This guide summarizes a series of programs for analyzing frequency spectra using LNRE models. These programs are available under the GNU general public license (GPL) in the hope that they will be useful but without any warranty; without even the implied warranty of merchantability or fitness for a particular purpose.
The programs documented below are written in C and can be run from the command line in Linux and UNIX systems. Preprocessing is done by spectrum, which takes a text as input, and outputs various files including a word frequency list, a file with the developmental profiles of the text, and a frequency spectrum.
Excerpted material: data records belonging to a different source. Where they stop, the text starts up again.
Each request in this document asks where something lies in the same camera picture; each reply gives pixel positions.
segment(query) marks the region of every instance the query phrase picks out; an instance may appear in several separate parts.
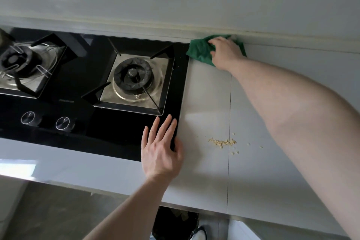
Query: green cleaning rag
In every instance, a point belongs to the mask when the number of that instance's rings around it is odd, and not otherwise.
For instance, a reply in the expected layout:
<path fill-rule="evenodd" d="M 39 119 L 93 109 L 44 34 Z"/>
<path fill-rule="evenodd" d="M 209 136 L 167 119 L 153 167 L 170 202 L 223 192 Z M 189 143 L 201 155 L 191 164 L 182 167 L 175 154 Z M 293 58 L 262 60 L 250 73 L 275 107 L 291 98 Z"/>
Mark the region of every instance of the green cleaning rag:
<path fill-rule="evenodd" d="M 212 65 L 214 66 L 214 64 L 212 63 L 212 56 L 210 51 L 214 51 L 215 50 L 215 46 L 213 44 L 209 44 L 208 41 L 210 39 L 213 39 L 215 37 L 224 37 L 224 38 L 229 38 L 231 35 L 230 34 L 214 34 L 214 35 L 210 35 L 207 36 L 203 39 L 194 39 L 190 41 L 190 46 L 189 49 L 187 50 L 186 54 L 188 56 L 190 56 L 192 59 L 198 60 L 200 62 L 203 63 L 207 63 L 208 65 Z M 246 56 L 246 52 L 245 52 L 245 48 L 244 48 L 244 44 L 242 42 L 240 42 L 236 36 L 231 36 L 231 40 L 235 42 L 236 45 L 238 45 L 240 47 L 241 53 Z"/>

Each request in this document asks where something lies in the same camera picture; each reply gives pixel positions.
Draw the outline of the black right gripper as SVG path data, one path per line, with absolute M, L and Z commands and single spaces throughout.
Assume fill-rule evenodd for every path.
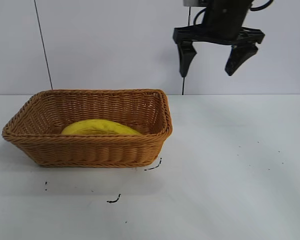
M 197 54 L 193 42 L 232 45 L 224 68 L 228 76 L 257 54 L 259 49 L 255 43 L 261 44 L 265 34 L 259 29 L 243 27 L 252 4 L 251 0 L 208 0 L 191 25 L 174 29 L 172 38 L 177 44 L 182 77 L 187 76 Z

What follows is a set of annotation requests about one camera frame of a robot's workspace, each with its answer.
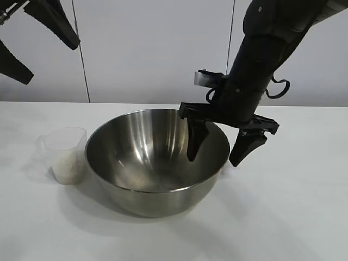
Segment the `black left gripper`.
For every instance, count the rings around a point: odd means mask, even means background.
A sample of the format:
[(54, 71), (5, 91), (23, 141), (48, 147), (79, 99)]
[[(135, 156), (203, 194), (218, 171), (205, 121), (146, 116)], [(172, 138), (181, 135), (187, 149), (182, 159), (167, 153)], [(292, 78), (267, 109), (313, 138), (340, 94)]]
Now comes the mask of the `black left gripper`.
[[(1, 1), (1, 25), (4, 25), (21, 7), (52, 31), (67, 47), (78, 48), (80, 39), (72, 28), (60, 1)], [(23, 65), (1, 41), (1, 74), (27, 85), (34, 74)]]

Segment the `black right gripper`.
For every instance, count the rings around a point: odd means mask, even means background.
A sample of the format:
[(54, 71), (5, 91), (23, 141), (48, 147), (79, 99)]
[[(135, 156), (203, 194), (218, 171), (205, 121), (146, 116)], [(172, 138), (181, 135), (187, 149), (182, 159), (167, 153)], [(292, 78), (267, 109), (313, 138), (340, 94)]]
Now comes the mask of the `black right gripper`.
[(270, 118), (255, 114), (261, 97), (279, 98), (267, 90), (247, 90), (237, 88), (230, 95), (225, 93), (226, 77), (196, 77), (194, 84), (209, 88), (206, 103), (183, 102), (179, 116), (187, 118), (187, 157), (194, 161), (205, 138), (209, 135), (206, 122), (216, 122), (240, 129), (231, 150), (229, 161), (238, 166), (252, 151), (263, 146), (267, 137), (264, 132), (275, 134), (279, 124)]

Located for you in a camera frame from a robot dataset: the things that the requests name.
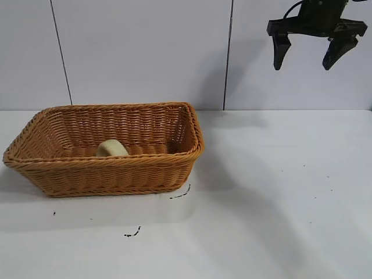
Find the black debris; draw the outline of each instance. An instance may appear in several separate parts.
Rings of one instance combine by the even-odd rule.
[[[190,188],[191,188],[191,184],[188,184],[188,189],[186,191],[186,193],[182,194],[182,195],[179,195],[179,196],[174,196],[174,197],[171,197],[170,199],[176,199],[176,198],[180,198],[182,196],[186,196],[187,193],[190,191]]]
[[[124,234],[125,237],[135,237],[140,232],[141,226],[138,227],[138,230],[135,232],[135,234]]]

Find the woven basket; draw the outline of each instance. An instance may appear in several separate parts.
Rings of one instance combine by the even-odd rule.
[[[109,139],[130,155],[96,157]],[[180,188],[203,149],[188,103],[61,106],[37,113],[3,162],[52,197],[150,194]]]

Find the tile grout line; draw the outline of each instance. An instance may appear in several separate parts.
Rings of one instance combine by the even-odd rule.
[[[227,44],[226,71],[225,71],[225,88],[223,92],[222,110],[226,109],[227,74],[228,74],[228,63],[229,63],[229,58],[230,58],[231,32],[233,29],[233,13],[234,13],[234,0],[231,0],[230,25],[228,28],[228,44]]]
[[[66,72],[65,60],[64,60],[64,58],[63,58],[62,47],[61,47],[61,45],[60,45],[60,39],[59,39],[59,33],[58,33],[58,28],[57,28],[56,16],[55,16],[55,14],[54,14],[53,2],[52,2],[52,0],[49,0],[49,1],[50,1],[50,4],[51,4],[52,15],[53,15],[53,21],[54,21],[54,27],[55,27],[55,30],[56,30],[57,41],[58,41],[58,45],[59,45],[60,58],[61,58],[61,60],[62,60],[63,71],[64,71],[64,73],[65,73],[65,79],[66,79],[66,84],[67,84],[67,90],[68,90],[68,92],[69,92],[70,103],[71,103],[71,105],[72,105],[73,103],[72,103],[72,97],[71,97],[71,91],[70,91],[69,79],[67,78],[67,72]]]

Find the white wall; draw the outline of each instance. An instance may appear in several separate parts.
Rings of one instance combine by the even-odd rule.
[[[0,42],[0,110],[70,103],[48,0],[2,0]]]
[[[267,22],[294,2],[234,1],[226,109],[372,108],[372,1],[347,5],[344,18],[363,20],[371,30],[330,71],[322,66],[327,39],[304,35],[289,36],[292,47],[275,71]]]
[[[54,0],[74,104],[221,109],[229,0]]]

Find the wicker basket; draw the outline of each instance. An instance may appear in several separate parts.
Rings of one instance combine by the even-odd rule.
[[[129,156],[95,156],[119,140]],[[3,162],[52,197],[150,194],[180,188],[204,144],[188,103],[61,106],[37,113]]]

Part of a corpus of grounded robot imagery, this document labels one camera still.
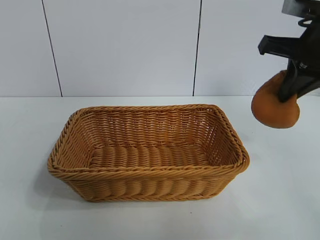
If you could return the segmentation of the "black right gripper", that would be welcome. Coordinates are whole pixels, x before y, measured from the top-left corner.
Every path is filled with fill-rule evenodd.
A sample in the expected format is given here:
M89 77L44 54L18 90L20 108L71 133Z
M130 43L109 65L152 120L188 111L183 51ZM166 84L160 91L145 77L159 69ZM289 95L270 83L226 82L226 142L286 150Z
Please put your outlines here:
M264 35L258 44L261 55L288 59L285 77L278 91L280 102L302 97L320 87L320 16L308 15L298 22L305 30L300 37ZM298 75L298 68L315 75Z

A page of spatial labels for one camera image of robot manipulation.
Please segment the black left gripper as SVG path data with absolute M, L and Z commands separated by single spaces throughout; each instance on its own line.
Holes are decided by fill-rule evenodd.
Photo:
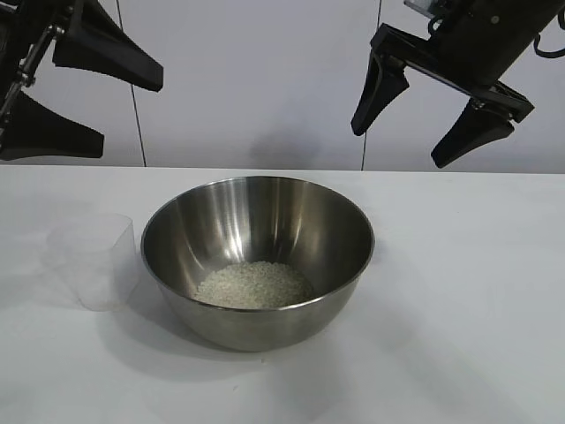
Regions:
M 164 70 L 97 1 L 1 2 L 1 158 L 100 158 L 104 135 L 45 108 L 23 90 L 49 45 L 57 67 L 98 72 L 148 91 Z

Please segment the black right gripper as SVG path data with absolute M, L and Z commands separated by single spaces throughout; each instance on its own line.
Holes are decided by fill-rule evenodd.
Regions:
M 511 120 L 520 122 L 534 109 L 502 75 L 540 34 L 561 17 L 558 1 L 408 2 L 428 18 L 428 36 L 410 34 L 383 23 L 370 41 L 371 53 L 358 106 L 350 121 L 363 135 L 374 120 L 409 87 L 410 67 L 470 97 L 460 117 L 431 153 L 444 168 L 472 150 L 507 138 Z
These files, in various combinations, form the input for the LNRE analyses. In case only a word frequency list is available, wlf2spc can be used to derive the frequency spectrum that is the point of departure for all LNRE models. The adjusted models described in Chapter 5, however, cannot be applied in this case, as they crucially depend on the empirical developmental structure of the text.
All output files, except summary files, are in table format with column headers, so that they can be easily serve as input to the statistical programming environments R and Splus.
A graphical user interface to most C programs is provided by the tcl/tk program lexstats, designed for Linux and UNIX systems. LEXSTATS facilitates parameter estimation, notably so for mixture models, for which as yet no reliable automated procedures are available. It provides the possibility to calculate the multavariate X2 and the MSE (lnreChi2), and it also allows the user to inspect the goodness of fit graphically by means of a plotting routine for the frequency spectrum and the developmental spectrum of the vocabulary size and the spectrum elements. Not accessible from LEXSTATS are the programs mcprofile and mcdisp, which implement Monte Carlo methods for the observed developmental profile of a text and its lexical dispersion characteristics as described in sections 1.4 and 5.1.1.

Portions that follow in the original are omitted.